Over the past few months, officials at the Horry County School District have installed elaborate audio systems in 10 of the district’s 373 school buses. The systems play calming music, messages from school principals and alerts updating students on the bus’ location.
According to the Sun News, the sounds heard on audio-equipped buses are “reminiscent of those heard in trams and buses at Walt Disney World.”
Students on select buses experienced the audio on the first day of school Thursday.
The aim of the audio is to calm students, as buses are often hotbeds of rowdiness and bad behavior, the Sun News reports. The district installed audio systems in the buses that previously reported the most behavior issues.
"Traditionally, school buses are pretty hostile environments," Jim Wright, the district’s director of transportation told USA Today. "We're hoping that by changing the environment and the surroundings that it will improve their mood on the bus and be a little more calm during the bus route."

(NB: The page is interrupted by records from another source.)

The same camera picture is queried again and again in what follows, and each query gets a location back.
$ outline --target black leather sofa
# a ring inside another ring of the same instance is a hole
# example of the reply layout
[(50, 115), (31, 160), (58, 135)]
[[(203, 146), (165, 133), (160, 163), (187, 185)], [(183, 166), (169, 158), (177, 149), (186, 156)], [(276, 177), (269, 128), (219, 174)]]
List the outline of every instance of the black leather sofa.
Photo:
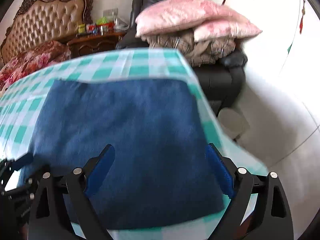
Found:
[[(116, 45), (116, 49), (149, 47), (147, 42), (135, 38), (138, 14), (148, 6), (161, 0), (133, 0), (128, 33)], [(194, 68), (202, 90), (213, 111), (218, 114), (221, 108), (230, 107), (239, 95), (245, 81), (243, 67), (247, 56), (236, 49), (216, 64), (203, 64)]]

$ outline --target bolt head
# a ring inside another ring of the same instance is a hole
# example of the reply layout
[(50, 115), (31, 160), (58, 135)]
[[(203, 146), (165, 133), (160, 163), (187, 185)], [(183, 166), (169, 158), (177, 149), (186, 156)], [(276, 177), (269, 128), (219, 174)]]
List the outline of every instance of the bolt head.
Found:
[(274, 171), (270, 172), (270, 176), (273, 177), (274, 179), (278, 178), (278, 174), (276, 174)]
[(47, 179), (50, 177), (50, 173), (46, 172), (45, 174), (43, 174), (42, 178)]
[(240, 173), (240, 174), (246, 174), (247, 173), (247, 170), (245, 169), (245, 168), (239, 168), (238, 169), (238, 172)]
[(75, 175), (78, 175), (78, 174), (80, 174), (82, 172), (82, 169), (81, 168), (75, 168), (74, 170), (73, 170), (73, 174), (75, 174)]

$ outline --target checkered blanket
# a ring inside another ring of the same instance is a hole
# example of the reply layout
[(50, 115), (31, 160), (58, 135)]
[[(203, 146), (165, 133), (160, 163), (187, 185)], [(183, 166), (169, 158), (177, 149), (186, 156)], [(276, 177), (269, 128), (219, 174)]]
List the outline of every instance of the checkered blanket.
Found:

According to Michael Martin, executive director of the National Association of Pupil Transportation, the district is the first in the nation to initiate such a program, USA Today reports.

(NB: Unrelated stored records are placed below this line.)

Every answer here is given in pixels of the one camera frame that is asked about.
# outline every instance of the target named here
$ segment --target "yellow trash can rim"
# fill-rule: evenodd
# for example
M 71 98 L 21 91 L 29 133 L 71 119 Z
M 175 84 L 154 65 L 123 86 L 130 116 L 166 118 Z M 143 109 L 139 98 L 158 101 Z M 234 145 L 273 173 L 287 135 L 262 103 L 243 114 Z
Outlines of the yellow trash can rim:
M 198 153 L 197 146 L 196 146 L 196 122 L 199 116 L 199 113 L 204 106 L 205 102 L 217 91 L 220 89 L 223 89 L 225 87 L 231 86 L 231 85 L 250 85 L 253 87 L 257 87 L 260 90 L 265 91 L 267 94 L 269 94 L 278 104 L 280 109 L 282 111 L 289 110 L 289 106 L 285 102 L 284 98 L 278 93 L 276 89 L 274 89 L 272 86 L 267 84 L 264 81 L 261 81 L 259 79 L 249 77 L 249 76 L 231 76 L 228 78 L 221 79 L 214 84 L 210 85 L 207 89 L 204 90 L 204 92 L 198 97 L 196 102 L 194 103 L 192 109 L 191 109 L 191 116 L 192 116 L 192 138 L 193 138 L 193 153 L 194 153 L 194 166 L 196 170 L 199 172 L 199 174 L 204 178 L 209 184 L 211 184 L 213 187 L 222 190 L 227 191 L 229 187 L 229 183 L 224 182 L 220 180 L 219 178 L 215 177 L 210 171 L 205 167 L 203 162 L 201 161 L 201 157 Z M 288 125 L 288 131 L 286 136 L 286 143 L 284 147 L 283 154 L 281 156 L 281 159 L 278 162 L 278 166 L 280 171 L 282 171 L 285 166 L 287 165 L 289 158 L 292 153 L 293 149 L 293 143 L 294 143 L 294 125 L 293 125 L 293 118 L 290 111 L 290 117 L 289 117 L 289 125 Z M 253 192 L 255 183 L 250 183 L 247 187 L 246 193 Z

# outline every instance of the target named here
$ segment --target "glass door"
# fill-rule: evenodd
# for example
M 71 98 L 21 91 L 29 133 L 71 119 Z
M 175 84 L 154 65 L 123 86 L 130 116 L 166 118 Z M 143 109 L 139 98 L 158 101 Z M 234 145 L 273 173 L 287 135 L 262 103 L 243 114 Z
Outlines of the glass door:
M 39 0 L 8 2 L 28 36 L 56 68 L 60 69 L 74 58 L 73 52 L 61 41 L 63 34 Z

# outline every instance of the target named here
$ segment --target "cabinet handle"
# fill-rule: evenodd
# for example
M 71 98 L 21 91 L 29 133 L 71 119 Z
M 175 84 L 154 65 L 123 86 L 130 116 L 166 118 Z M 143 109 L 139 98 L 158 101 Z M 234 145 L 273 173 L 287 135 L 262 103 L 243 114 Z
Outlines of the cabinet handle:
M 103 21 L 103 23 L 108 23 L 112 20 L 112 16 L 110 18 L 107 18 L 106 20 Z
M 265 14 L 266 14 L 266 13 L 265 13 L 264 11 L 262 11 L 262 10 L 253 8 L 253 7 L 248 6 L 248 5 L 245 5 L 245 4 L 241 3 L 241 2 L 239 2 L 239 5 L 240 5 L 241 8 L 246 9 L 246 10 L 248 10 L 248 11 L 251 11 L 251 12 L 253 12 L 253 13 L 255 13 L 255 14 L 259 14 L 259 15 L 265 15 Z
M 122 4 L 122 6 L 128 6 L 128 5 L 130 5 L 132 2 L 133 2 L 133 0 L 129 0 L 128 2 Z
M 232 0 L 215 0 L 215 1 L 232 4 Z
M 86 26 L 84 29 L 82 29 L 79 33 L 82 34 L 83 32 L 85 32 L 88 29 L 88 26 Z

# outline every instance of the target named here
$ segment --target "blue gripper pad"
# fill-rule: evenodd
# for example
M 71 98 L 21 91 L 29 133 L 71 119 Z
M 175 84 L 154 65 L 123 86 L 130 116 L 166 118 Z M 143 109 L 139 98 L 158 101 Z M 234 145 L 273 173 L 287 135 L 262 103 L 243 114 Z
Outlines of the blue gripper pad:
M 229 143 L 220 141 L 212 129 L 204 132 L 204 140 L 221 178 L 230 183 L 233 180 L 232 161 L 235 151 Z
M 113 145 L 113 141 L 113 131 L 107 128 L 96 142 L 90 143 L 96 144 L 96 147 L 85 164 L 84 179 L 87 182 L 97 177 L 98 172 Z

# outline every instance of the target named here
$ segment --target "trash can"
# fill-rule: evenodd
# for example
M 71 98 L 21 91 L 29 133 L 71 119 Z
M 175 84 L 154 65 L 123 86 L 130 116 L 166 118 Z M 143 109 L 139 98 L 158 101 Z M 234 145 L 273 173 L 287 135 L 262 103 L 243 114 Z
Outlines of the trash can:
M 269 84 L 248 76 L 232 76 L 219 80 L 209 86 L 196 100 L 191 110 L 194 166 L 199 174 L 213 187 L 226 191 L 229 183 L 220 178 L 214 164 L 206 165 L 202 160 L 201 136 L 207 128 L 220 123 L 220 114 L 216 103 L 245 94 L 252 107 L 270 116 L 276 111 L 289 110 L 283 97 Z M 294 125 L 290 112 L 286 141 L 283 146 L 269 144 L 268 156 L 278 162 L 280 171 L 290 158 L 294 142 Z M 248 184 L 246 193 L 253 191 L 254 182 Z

"This seems to make a lot of sense, so I'll be very interested to see how it works," he told the outlet. "It's like having another adult on the bus, a monitor, only this is doing it with technology."
Randy Stringer, a district employee who trains bus drivers, told MyHorryNews.com that he thinks that calming music will have a positive impact the mood of school buses.
“I was a bus driver for more than three years, and I think this will help with the environment,” he said. “It will help the bus drivers a lot and will hopefully put the students more at ease.”
District Superintendent Cindy Elsberry said she hopes the system will allow bus drivers to focus more on the road instead of the students.
“If a child is on the back of the bus, it takes a lot to reach that child,” she told the outlet. “The audio recording will remove the need for the bus driver to yell and hopefully will change the environment on the bus. The elevator style music, studies have shown, helps calm people, and we hope that will happen on the buses, too.”
The audio systems come at a cost of $1,500 per bus. Wright told USA Today he plans to check if behavior issues are decreasing on the buses every nine weeks. If the program is effective, he hopes to install audio systems in more of the district’s buses.